Ruch w Lechu Poznań, sporo dzieje się w Gdańsku i tylko w Legii transferowy spokój. Tradycyjnie do ekstraklasy wracają piłkarze, którzy próbowali swoich sił na Zachodzie, ale wymagania tam stawiane ich przerosły.
Jedną z takich postaci jest Łotysz Deniss Rakels. W wieku 19 lat został królem strzelców ligi łotewskiej i jako wielki talent kupiło go Zagłębie Lubin. Wiązano z nim ogromne nadzieje, tymczasem przybywało głównie kolejnych tatuaży na rękach, szyi, twarzy i korpusie Łotysza, a także doniesień o jego dalekim od sportowego trybie życia.
Po kolejnych wypożyczeniach w końcu trafił do Cracovii, gdzie też początkowo rozczarowywał, ale u trenera Jacka Zielińskiego (właśnie został zwolniony) rozegrał dwa naprawdę dobre sezony. Raz zdobył 11 goli, później w pół roku 15, więc gdy pojawiła się zagraniczna oferta, ruszył do Anglii. Oczywiście nie do Premier League, tylko poziom niżej – do Reading. Po przeprowadzce na Wyspy zagrał w 15 meczach ligowych, zdobył trzy bramki. Ale w kolejnym sezonie wystąpił już tylko w dwóch pierwszych meczach, a później przepadł. Ani razu nie pojawił się w składzie, był albo wysyłany na trybuny, albo zsyłany do rezerw. Po trzeciej kolejce już nawet nie zasiadł na ławce rezerwowych w Reading. Był piłkarz – nie ma piłkarza.

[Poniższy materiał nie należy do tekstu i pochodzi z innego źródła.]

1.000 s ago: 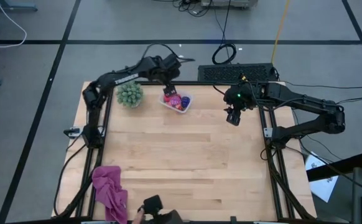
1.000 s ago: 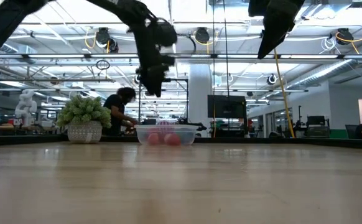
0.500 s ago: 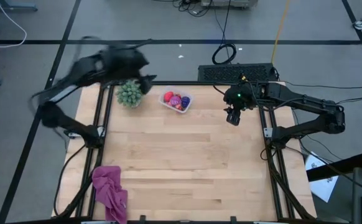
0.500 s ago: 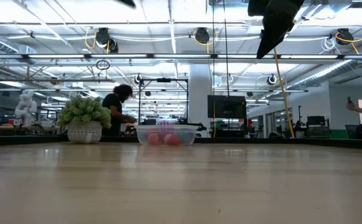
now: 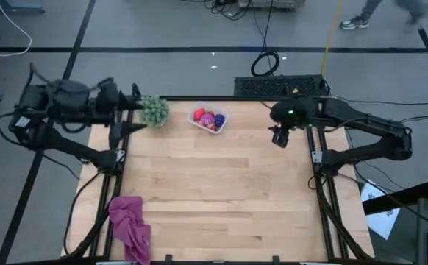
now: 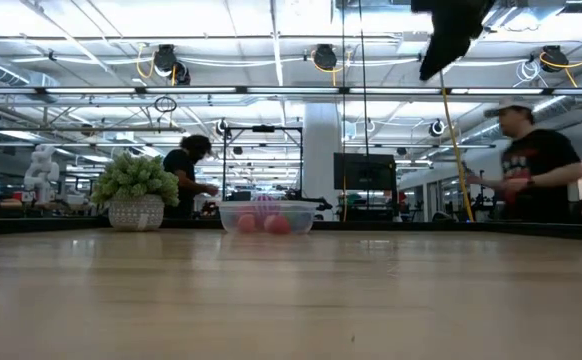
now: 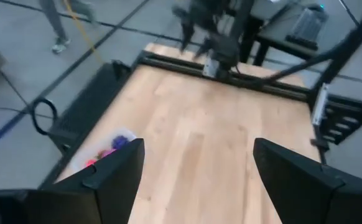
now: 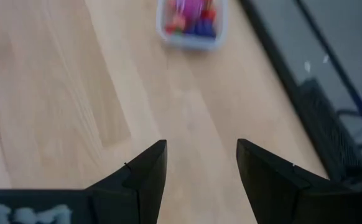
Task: Pick and placing Produce into tupperware
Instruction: Return to Home Position
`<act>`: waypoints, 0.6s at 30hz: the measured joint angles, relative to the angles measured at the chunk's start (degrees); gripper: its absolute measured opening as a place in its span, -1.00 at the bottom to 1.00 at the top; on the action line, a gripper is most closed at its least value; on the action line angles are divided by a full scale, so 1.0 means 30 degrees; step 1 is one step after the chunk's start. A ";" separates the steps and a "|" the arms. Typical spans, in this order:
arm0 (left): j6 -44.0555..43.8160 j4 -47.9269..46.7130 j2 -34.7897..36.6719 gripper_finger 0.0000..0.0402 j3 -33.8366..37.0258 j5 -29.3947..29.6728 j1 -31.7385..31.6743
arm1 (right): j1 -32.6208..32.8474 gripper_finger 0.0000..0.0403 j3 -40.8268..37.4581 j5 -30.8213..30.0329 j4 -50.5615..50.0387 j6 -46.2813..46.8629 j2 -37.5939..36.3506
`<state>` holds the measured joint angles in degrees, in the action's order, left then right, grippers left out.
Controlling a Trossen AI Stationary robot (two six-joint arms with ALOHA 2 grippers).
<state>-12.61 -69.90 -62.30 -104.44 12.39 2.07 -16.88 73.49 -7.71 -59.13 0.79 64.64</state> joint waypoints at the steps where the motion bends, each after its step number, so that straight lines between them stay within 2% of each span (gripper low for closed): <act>1: -0.0335 -0.0066 0.0074 0.53 0.0172 0.0341 0.0550 | 0.0000 -0.09 0.0000 -0.0005 0.0326 0.0019 -0.0456; 5: -0.1407 -0.0019 0.0777 0.53 0.1618 0.3427 0.2546 | 0.0000 -0.09 0.0000 -0.0020 0.1162 0.0165 -0.2969; 9: -0.2989 0.0531 0.2819 0.53 0.3654 0.6655 0.4057 | 0.0000 -0.09 0.0000 -0.0041 0.0976 0.0559 -0.6132; 12: -0.3189 0.2659 0.5035 0.53 0.5787 0.7489 0.5099 | 0.0000 -0.09 -0.0206 -0.0050 0.1019 0.1139 -0.8460; 18: -0.2523 0.6882 0.9501 0.53 1.1632 0.6932 0.6403 | 0.0000 -0.09 -0.3039 0.0033 0.1361 0.2298 -1.2895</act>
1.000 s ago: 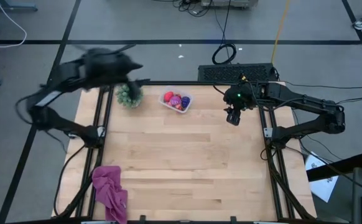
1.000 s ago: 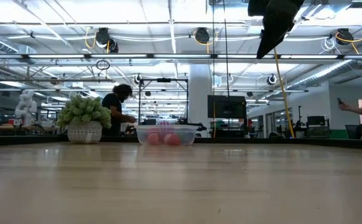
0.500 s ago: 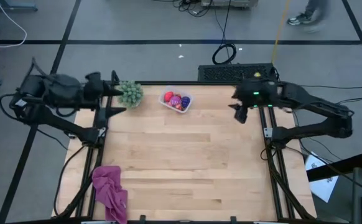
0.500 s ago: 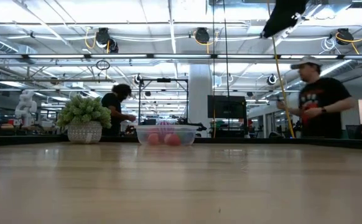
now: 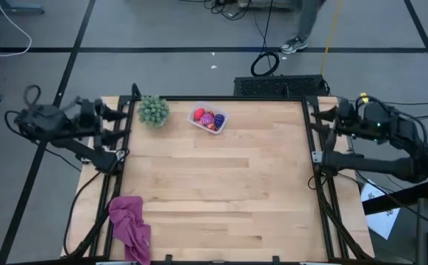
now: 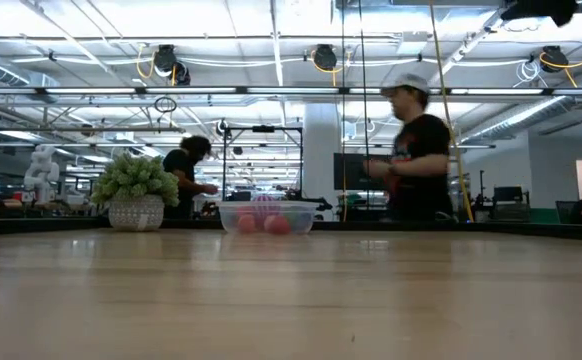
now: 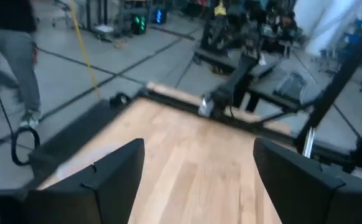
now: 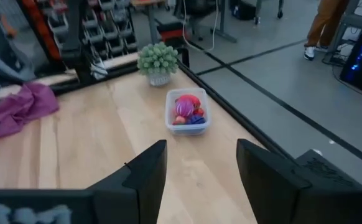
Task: Pick and placing Produce into tupperware
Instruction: Return to Home Position
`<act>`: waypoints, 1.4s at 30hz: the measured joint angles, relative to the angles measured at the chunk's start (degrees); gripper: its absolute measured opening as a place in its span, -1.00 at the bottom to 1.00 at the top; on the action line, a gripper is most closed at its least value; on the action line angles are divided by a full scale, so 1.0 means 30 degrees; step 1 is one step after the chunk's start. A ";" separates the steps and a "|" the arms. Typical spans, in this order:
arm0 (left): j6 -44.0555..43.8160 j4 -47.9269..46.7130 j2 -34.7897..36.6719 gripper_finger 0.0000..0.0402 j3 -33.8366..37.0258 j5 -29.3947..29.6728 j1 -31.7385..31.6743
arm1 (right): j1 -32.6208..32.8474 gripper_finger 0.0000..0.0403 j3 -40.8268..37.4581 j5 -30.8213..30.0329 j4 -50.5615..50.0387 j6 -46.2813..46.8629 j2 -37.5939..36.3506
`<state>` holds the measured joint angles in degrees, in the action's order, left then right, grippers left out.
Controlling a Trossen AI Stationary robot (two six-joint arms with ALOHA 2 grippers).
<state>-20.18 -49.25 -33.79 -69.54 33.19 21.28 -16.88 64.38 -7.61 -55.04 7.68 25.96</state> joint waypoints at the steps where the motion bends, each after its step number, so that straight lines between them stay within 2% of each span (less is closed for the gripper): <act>1: -0.0142 0.0133 0.0558 0.53 0.0907 -0.0035 0.0090 | 0.0000 -0.09 -0.0675 0.0040 0.0358 0.0172 -0.0636; 4: -0.0829 0.1062 0.2124 0.53 0.3191 -0.0071 0.0110 | 0.0000 -0.09 -0.2694 0.0315 0.1485 0.0563 -0.2205; 7: -0.1246 0.2100 0.3352 0.53 0.5134 -0.0357 0.0096 | 0.0000 -0.09 -0.4685 0.1538 0.2916 0.0721 -0.3184; 11: -0.1319 0.3619 0.4361 0.53 0.7480 -0.1175 0.0096 | 0.0002 -0.09 -0.6946 0.2655 0.4474 0.1493 -0.3630; 17: -0.1517 0.5618 0.5421 0.53 1.0585 -0.1618 0.0096 | 0.0002 -0.09 -0.9772 0.2698 0.7717 0.1427 -0.3873; 22: -0.1601 0.5614 0.7291 0.53 1.1921 -0.1700 0.0096 | 0.0000 -0.09 -1.0402 0.3132 0.8103 0.1744 -0.5076; 25: -0.1026 0.5666 0.9296 0.53 1.2396 -0.1722 0.0096 | 0.0004 -0.09 -1.0410 0.4115 0.7433 0.2142 -0.6710; 28: -0.0606 0.6077 1.1170 0.53 1.2961 -0.1775 0.0096 | 0.0007 -0.09 -1.0409 0.4137 0.6803 0.2583 -0.8641; 32: -0.1048 0.6684 1.0889 0.53 1.4447 -0.2917 0.0097 | 0.0048 -0.09 -1.0531 0.5303 0.6855 0.2926 -0.8278; 35: -0.1377 0.8564 1.0164 0.53 1.6149 -0.3311 0.0110 | 0.0058 -0.09 -1.1449 0.6248 0.8579 0.2703 -0.8029; 38: -0.0859 1.1439 1.0173 0.53 1.7424 -0.4658 0.0115 | 0.0051 -0.09 -1.2457 0.7337 1.0437 0.2742 -0.8427; 42: -0.1173 1.1423 1.0167 0.53 1.8078 -0.5128 0.0139 | 0.0058 -0.09 -1.4026 0.9005 1.1232 0.3312 -0.8605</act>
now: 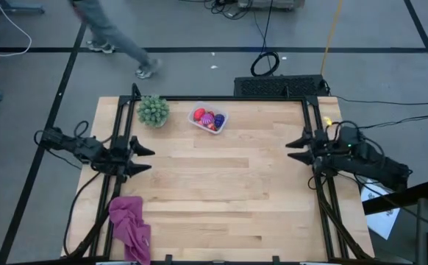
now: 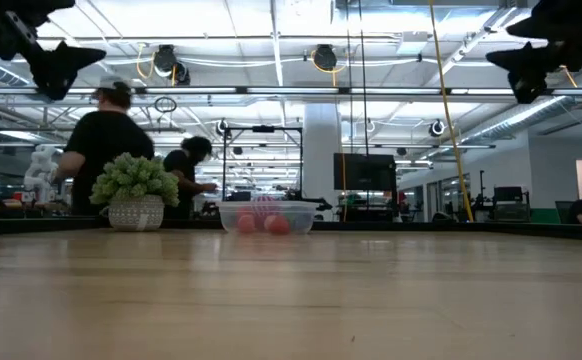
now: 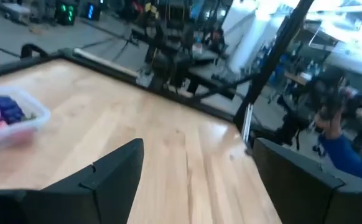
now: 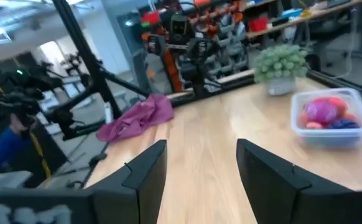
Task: Pick and placing Produce into tupperware
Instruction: Return to Home Position
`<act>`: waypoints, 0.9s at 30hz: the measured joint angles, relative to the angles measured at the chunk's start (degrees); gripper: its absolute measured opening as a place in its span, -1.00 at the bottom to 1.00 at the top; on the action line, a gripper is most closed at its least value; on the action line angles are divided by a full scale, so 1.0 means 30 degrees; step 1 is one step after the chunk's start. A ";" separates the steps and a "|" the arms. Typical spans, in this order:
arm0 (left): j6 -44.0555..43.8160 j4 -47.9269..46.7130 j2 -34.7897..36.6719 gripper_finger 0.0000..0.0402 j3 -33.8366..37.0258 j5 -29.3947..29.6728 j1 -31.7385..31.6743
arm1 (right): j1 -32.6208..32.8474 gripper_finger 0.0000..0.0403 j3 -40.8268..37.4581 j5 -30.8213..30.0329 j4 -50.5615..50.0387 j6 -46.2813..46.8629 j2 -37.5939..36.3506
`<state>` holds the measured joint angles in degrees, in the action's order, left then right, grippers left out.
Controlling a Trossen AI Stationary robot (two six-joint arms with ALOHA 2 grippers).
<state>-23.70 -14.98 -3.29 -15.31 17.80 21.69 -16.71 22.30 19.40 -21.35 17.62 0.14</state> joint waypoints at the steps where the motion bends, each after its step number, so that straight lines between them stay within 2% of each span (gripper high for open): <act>1: -0.0064 0.0120 0.0013 0.53 0.0006 0.0132 0.0041 | 0.0000 -0.09 -0.0405 0.0084 0.0540 0.0137 0.0000; 8: -0.0095 0.1723 0.0007 0.53 0.1859 0.1441 0.0081 | -0.0024 -0.09 -0.3410 0.0078 0.4695 -0.0152 -0.0011; 11: -0.0200 0.2523 -0.0007 0.53 0.2978 0.1611 0.0081 | -0.0068 -0.09 -0.3843 -0.0156 0.4456 -0.0500 0.0000; 15: -0.0134 0.3038 0.0000 0.53 0.3819 0.2447 0.0044 | -0.0073 -0.09 -0.3845 -0.2014 0.4418 -0.1509 -0.0007; 19: 0.0288 0.3329 -0.0007 0.53 0.3927 0.2965 0.0044 | -0.0079 -0.09 -0.3845 -0.3595 0.3905 -0.2179 -0.0007; 23: 0.0147 0.3550 0.0000 0.53 0.4022 0.3112 0.0044 | -0.0080 -0.09 -0.3975 -0.3995 0.3577 -0.2038 0.0000; 27: 0.0626 0.4643 -0.0233 0.53 0.4333 0.3243 0.0044 | -0.0078 -0.09 -0.5858 -0.3972 0.7084 -0.1780 0.0014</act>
<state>-21.82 -1.05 -3.99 -2.31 27.53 21.82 -16.94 4.73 7.49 -0.10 12.28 0.18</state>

Jednak trudno wykluczyć, że jeśli Rakels nadrobi braki treningowe i nie da się ponieść nocnemu życiu – w naszej lidze znów będzie błyszczał. Ilu tu już takich było? Wystarczy wspomnieć choćby Semira Stilicia, który w ekstraklasie był gwiazdą, a nawet na Cyprze czy Ukrainie sobie nie radził.
Do Pogoni Szczecin trafił Tomasz Hołota – pomocnik, który swego czasu był nawet powoływany do kadry. Hołota wyjechał na początku poprzedniego sezonu do Niemiec – podobnie jak Rakels na drugi poziom, do Arminii Bielefeld. I znów historia się powtarza – początek to regularne występy, potem zesłanie na trybuny. Przez cały ostatni sezon Hołota rozegrał siedem meczów.